Menanggapi itu, Sri Mulyani menjelaskan rupiah memang mengalami penguatan dalam dua minggu terakhir setelah menerima tekanan yang cukup berat pada tiga bulan sebelumnya.
Kondisi ini menunjukkan adanya faktor global yang mempengaruhi nilai tukar mata uang, terutama dari sisi negara maju.
“Kondisi AS dengan defisit APBN mereka yang sangat besar akan mendorong penerbitan surat berharga yang cukup besar, dan ini berpotensi menahan imbal hasil (yield) US Treasury yang akan berimbas kepada banyak surat berhaga negara berkembang, termasuk Indonesia,” jelas dia.

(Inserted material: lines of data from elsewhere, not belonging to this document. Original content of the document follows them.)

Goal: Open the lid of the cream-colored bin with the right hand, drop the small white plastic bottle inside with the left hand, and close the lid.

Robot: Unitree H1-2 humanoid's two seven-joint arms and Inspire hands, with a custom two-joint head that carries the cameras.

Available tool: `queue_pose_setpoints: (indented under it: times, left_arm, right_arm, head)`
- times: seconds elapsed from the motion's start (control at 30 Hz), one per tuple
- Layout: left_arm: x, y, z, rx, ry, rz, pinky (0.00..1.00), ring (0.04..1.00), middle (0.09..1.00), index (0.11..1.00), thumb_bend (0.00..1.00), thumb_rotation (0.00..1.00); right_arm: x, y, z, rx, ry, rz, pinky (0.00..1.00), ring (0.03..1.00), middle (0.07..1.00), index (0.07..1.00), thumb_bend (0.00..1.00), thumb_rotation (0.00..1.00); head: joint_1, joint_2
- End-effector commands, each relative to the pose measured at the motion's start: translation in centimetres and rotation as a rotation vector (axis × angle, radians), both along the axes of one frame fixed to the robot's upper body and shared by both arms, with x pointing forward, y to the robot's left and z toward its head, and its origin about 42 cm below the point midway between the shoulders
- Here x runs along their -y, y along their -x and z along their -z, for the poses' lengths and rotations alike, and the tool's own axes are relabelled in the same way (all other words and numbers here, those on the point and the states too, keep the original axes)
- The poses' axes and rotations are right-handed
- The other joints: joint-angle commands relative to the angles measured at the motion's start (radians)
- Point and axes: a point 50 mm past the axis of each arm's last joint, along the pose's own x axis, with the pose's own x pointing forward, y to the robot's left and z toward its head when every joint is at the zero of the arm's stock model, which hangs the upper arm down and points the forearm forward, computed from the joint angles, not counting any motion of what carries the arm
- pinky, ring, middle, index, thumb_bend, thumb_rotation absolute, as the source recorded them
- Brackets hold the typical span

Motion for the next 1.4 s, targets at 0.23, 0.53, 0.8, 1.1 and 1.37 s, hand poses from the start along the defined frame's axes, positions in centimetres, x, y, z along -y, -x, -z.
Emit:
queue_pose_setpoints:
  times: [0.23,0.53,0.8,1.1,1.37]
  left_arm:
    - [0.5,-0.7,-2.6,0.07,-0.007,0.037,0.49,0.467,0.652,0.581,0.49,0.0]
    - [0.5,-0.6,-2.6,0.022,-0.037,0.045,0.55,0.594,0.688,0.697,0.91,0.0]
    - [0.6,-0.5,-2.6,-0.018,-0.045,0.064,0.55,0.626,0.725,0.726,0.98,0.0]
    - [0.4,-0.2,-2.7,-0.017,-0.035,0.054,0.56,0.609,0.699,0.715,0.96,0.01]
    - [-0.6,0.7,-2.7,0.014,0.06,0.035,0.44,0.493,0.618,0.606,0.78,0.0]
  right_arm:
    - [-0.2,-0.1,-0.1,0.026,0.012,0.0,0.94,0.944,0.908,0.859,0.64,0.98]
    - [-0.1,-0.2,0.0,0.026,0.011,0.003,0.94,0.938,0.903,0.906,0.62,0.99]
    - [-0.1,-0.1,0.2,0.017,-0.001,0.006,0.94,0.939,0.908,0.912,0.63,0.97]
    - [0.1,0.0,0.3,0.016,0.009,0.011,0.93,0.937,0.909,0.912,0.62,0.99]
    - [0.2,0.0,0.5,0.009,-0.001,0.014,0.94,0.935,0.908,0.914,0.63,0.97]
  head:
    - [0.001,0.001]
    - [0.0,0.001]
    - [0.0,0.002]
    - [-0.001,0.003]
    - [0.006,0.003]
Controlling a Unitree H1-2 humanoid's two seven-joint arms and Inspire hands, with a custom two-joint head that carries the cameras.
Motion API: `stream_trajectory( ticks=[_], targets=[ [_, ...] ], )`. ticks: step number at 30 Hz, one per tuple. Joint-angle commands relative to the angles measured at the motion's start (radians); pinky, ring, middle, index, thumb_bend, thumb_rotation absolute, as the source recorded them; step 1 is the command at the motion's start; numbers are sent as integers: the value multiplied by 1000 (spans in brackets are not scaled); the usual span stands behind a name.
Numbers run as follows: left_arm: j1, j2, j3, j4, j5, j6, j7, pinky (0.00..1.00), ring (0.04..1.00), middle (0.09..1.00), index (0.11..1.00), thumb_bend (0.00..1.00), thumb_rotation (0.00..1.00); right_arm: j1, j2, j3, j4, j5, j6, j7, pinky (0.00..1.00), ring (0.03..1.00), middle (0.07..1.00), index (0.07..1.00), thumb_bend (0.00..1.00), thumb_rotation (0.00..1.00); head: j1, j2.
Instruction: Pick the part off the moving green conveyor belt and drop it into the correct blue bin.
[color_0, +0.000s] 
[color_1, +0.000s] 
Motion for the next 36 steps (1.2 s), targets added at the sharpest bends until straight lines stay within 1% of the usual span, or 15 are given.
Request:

Suku bunga AS atau Fed Fund Rate (FFR) diperkirakan akan dipangkas tiga kali pada tahun ini dengan total penurunan 100 basis poin (bps), lebih tinggi dari proyeksi sebelumnya sebesar 75 bps.
Dengan proyeksi itu, Sri Mulyani optimistis surat berharga Indonesia memiliki daya tarik yang lebih baik dari negara berkembang lainnya.
Untuk diketahui, target suku bunga Surat Berharga Negara (SBN) 10 tahun dalam RAPBN 2025 ditetapkan sebesar 7,1 persen.